## Exercise objective:
Give back the full listing exactly, setting the pictures aside.

## Collected material:
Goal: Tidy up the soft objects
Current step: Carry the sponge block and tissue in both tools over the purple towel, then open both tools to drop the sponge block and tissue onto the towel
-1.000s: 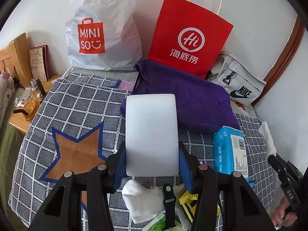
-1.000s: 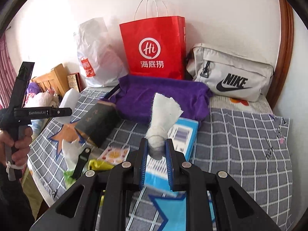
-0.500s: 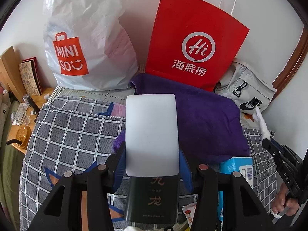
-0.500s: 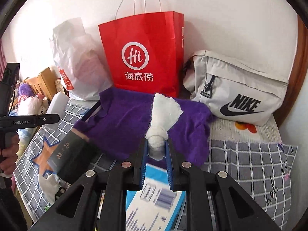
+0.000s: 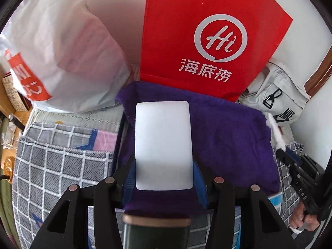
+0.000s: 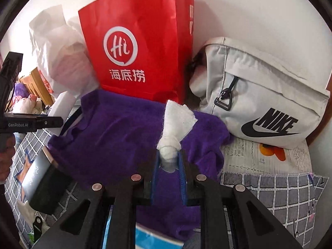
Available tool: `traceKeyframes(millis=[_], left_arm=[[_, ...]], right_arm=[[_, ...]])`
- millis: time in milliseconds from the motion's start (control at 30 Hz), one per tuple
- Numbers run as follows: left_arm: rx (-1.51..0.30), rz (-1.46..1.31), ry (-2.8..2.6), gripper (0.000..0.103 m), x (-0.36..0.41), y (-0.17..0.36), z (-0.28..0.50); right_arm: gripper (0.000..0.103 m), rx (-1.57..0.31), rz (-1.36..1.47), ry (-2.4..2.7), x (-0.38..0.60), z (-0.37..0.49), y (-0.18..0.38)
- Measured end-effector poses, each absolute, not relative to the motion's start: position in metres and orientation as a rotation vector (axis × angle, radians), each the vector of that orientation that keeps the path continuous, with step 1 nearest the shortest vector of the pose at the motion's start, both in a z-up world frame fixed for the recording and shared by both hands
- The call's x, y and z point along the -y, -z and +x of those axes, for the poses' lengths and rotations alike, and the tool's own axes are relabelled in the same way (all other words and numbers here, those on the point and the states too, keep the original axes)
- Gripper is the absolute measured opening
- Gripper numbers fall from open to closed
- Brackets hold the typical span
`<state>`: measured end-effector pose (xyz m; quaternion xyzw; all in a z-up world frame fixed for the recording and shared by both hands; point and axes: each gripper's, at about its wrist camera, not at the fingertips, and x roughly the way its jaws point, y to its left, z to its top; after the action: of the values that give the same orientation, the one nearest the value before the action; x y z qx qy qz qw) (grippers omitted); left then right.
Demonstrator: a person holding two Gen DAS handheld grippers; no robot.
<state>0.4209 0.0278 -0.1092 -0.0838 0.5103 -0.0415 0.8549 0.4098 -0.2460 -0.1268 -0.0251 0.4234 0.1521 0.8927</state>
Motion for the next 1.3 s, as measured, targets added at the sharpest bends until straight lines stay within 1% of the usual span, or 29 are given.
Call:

## Response for this exercise:
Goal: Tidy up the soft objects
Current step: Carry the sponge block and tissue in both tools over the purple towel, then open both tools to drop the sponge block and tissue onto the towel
-1.000s: 
-1.000s: 
-0.500s: 
-0.500s: 
+0.000s: 
+0.000s: 
Available tool: `traceKeyframes(millis=[_], left_arm=[[_, ...]], right_arm=[[_, ...]])`
- millis: time in milliseconds from the motion's start (control at 30 Hz), one per tuple
- Numbers run as follows: left_arm: rx (-1.51..0.30), rz (-1.46..1.31), ry (-2.8..2.6), gripper (0.000..0.103 m), x (-0.36..0.41), y (-0.17..0.36), z (-0.28..0.50); right_arm: gripper (0.000..0.103 m), rx (-1.57..0.31), rz (-1.36..1.47), ry (-2.4..2.7), x (-0.38..0.60), z (-0.37..0.49), y (-0.18..0.38)
- Measured end-effector poses, each absolute, not relative to the motion's start: position in metres and orientation as a rotation vector (axis × angle, radians), each the vector of that orientation that keeps the path continuous, with step 1 nearest the shortest vector of the pose at the motion's start, both in a z-up world frame fixed for the recording and shared by both hands
- The call's x, y and z point along the -y, -z and +x of those axes, for the poses' lengths and rotations alike, and the tool's own axes are relabelled in the same way (all other words and numbers here, those on the point and the states too, keep the original axes)
- Gripper is the absolute measured opening
- Gripper numbers fall from open to closed
- Brackets hold the typical span
`<state>`: measured end-effector pose (xyz m; quaternion xyzw; all in a z-up world frame fixed for the recording and shared by both hands; point and axes: each gripper's, at about its wrist camera, not at the fingertips, and x roughly the way its jaws point, y to its left, z to its top; after the action: of the values that give the same orientation, the one nearest the value before the action; x y z qx qy qz qw) (grippers omitted); left then right.
Demonstrator: a person holding two Gen DAS handheld grippers; no robot.
<state>0.4209 0.0278 -0.1092 -0.0838 0.5103 -0.0415 0.8549 0.4098 -0.2460 -0.1268 -0.0251 0.4234 0.1521 0.8927</state>
Motion for the next 1.3 s, as measured, targets added at the sharpest bends until straight lines stay within 1% of the usual span, or 29 are given.
Call:

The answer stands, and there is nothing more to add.